Jane Nakano, a senior fellow at the Center for Strategic and International Studies, said Australia deserved the domestic designation given how important it has become to the United States in recent years. It supports diversification of supply chains for critical minerals, but cautioned against moving too aggressively to marginalize China.
“It would be very difficult to try to exclude China from the picture without causing major disruptions to the deployment of clean energy technologies, not just in the United States but elsewhere by having commodity prices skyrocket or become extremely volatile,” she said.

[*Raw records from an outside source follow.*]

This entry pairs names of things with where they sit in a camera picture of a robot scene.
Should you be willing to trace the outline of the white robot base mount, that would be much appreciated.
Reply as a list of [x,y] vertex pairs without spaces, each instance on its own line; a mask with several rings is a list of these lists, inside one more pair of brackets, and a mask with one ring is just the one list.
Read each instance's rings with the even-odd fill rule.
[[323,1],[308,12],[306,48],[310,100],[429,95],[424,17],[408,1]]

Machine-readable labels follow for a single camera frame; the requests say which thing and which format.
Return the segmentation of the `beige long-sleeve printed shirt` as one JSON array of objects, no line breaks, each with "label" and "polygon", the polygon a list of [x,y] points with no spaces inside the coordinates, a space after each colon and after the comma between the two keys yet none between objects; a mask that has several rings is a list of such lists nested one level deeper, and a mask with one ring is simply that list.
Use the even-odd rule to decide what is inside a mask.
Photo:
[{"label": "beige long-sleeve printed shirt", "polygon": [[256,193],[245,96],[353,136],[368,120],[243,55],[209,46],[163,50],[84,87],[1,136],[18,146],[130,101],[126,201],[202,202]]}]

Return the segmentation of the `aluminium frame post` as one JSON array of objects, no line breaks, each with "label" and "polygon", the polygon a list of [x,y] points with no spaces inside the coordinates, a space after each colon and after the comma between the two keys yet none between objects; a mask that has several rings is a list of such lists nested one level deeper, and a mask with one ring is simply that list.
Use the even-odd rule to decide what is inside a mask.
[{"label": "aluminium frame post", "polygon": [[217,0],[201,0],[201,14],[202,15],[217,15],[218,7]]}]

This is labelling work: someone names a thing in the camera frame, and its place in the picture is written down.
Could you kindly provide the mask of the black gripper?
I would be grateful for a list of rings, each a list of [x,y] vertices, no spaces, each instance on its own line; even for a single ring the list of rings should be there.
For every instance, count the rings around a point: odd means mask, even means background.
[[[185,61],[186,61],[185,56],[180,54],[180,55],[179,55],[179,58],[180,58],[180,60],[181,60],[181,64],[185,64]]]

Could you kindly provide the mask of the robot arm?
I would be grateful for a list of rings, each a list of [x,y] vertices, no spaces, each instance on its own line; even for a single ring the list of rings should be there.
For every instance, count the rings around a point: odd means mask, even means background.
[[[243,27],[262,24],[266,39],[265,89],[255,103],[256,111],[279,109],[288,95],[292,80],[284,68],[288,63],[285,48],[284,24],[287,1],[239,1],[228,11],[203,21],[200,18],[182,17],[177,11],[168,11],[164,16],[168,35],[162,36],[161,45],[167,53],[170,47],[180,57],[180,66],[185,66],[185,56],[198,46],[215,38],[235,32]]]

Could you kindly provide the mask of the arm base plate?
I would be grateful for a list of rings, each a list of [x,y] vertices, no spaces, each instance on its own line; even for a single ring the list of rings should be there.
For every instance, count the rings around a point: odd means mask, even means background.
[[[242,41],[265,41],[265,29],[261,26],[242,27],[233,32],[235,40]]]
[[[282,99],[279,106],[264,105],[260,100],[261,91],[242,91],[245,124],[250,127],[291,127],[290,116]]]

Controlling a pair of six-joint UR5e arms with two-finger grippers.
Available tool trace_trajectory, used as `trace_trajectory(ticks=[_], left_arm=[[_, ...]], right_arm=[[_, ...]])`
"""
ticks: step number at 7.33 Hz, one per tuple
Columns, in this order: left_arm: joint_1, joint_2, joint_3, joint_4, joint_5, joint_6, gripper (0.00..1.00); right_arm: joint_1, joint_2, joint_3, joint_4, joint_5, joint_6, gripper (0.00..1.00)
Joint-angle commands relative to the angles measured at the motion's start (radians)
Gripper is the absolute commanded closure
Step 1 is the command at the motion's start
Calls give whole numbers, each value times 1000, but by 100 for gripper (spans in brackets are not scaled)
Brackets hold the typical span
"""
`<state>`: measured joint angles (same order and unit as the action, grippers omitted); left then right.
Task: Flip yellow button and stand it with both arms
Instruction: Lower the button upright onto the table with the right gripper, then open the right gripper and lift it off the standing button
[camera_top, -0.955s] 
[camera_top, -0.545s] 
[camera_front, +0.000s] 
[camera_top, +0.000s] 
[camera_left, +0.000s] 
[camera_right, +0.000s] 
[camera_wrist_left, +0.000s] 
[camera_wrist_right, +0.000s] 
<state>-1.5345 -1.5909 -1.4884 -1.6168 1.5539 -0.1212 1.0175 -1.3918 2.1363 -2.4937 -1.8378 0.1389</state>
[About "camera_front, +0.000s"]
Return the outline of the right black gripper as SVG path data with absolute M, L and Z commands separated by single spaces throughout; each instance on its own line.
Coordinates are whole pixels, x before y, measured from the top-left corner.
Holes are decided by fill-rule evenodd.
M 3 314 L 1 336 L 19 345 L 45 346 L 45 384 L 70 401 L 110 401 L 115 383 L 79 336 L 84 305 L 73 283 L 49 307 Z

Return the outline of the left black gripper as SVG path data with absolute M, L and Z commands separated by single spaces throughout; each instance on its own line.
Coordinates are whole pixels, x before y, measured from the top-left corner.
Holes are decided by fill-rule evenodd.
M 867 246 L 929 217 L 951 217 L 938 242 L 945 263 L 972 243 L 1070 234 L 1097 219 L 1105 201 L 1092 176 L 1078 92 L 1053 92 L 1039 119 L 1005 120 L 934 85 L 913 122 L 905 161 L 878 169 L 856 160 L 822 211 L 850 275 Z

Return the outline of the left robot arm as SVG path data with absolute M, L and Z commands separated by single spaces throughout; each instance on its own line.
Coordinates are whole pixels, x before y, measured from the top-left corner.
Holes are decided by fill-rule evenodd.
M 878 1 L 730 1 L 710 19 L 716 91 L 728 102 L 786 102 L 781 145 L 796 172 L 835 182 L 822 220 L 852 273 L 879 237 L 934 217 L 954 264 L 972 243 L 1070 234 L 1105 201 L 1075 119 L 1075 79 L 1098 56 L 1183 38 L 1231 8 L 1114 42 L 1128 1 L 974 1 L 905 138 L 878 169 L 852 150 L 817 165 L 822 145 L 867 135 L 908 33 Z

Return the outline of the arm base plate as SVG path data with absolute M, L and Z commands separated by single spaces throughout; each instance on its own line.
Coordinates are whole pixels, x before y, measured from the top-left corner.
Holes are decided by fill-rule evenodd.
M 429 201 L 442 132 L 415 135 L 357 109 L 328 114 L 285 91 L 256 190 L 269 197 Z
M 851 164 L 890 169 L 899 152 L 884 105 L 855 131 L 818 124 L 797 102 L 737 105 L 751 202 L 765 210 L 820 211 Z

US and Australian efforts to reduce dependence on important Chinese minerals could backfire, said Marina Zhang, an associate professor at the University of Technology Sydney.
“Critical mineral supply chains, in the context of climate change, may be one of the few areas where the United States and China can reach an agreement to work together,” she said.
The Chinese Foreign Minister is in Washington. This is considered progress.
At the same time, Australia was in a “very critical situation”, torn between economic interests and national security interests, Zhang said. It may be years before Australia and the United States are able to process the amount of critical minerals they currently send to China, and even then, the products will be more expensive.
She and Nakano agreed that the issue was unlikely to come up in Albanese’s meeting with Xi, as neither country had reason to raise the issue at the moment. But Zhang was concerned about the possibility of intensifying competition in the minerals arena.
“This tug of war, this strategic competition, seems to be getting worse recently,” Zhang said. “So we don’t really know what’s going to happen.”
Megan Tobin and Pei-Lin Wu in Taipei contributed to this report.
“Infuriatingly humble alcohol fanatic. Unapologetic beer practitioner. Analyst.”